The engines are assembled in China with parts coming from several different countries. They didn't say so but I think the lower unit is made by Yamaha.

Yes I wouldn't be surprised to see cheap propane conversion kits but without increasing the compression ratio you can't take advantage of the higher octane of propane. If you change the compression ratio, the conversion gets expensive.

The fiberglass or aluminum LPG tanks are not much heavier than the same size gasoline tank. They do cost a lot more than a typical plastic gasoline tank. The steel LPG tanks would be heavy but cheap.

I would expect a propane fueled engine to require less maintenance than a gasoline engine.

Propane has unlimited shelf life so it is easy to store long term. Gasoline will certainly be easier to get, but propane is pretty available as well.

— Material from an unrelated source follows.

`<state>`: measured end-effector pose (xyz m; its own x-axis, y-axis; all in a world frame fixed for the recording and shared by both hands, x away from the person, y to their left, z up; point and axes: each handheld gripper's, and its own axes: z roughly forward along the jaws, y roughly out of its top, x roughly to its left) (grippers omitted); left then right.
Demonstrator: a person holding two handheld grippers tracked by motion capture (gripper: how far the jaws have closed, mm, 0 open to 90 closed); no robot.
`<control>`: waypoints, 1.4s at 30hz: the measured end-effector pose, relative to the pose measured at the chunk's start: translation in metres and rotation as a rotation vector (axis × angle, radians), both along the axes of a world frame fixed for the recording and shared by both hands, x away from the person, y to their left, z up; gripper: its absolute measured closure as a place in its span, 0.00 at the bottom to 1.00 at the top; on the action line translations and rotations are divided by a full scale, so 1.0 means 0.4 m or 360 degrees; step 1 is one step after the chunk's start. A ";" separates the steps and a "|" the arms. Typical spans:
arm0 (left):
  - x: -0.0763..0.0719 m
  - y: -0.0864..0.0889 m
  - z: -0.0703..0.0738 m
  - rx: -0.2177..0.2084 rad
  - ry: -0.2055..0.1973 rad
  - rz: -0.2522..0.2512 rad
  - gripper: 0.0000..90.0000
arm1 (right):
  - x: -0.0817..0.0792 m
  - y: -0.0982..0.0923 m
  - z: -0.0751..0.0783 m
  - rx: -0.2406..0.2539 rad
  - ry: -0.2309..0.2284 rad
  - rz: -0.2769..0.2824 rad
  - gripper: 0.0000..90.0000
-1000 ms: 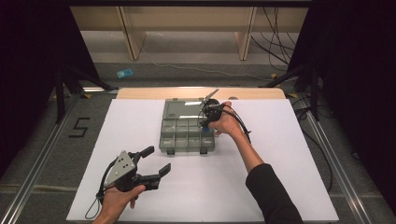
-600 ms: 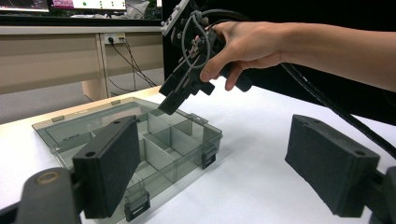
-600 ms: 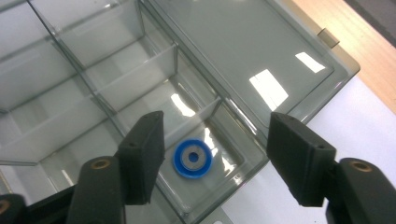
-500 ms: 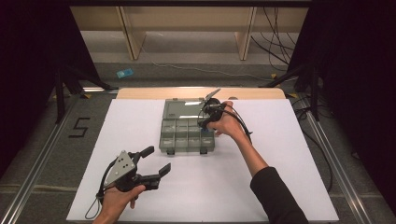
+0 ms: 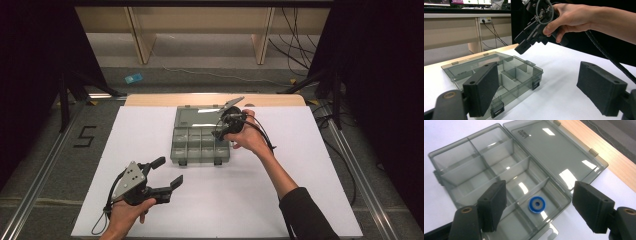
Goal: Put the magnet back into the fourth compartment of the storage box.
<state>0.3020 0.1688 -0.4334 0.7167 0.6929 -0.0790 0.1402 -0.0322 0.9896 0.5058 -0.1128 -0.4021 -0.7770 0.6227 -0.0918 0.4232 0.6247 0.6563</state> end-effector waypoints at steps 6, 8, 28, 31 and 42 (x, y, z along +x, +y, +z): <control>0.003 0.000 -0.001 -0.0011 -0.0018 -0.0015 0.19 | -0.031 0.001 0.000 0.0039 -0.0034 0.0032 0.32; 0.001 0.001 0.000 0.0002 -0.0005 -0.0001 0.19 | -0.041 0.001 0.002 0.0042 -0.0042 0.0051 0.32; -0.001 0.002 0.003 0.0008 -0.0017 -0.0007 0.19 | -0.113 -0.006 0.006 0.0142 -0.0107 0.0103 0.30; -0.001 0.001 0.003 0.0007 -0.0020 -0.0009 0.19 | -0.120 -0.010 0.006 0.0140 -0.0104 0.0105 0.30; -0.001 0.001 0.003 0.0007 -0.0018 -0.0010 0.19 | -0.136 -0.016 0.009 0.0153 -0.0102 0.0124 0.29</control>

The little one pound disposable cans will not be the primary way to fuel these motors. That would drive the fuel cost through the roof. I think people will primarily use larger bulk tanks with these engines. When they start selling the refillable one pound cans, that might be practical to run the little 2.5 on. When I get mine, I plan to get a 10 pound fiberglass tank but I'll keep a one pound can aboard as a reserve fuel supply.

The next engine they are planning to release will be in the ten HP range. It will not be equiped to run on the one pound cans.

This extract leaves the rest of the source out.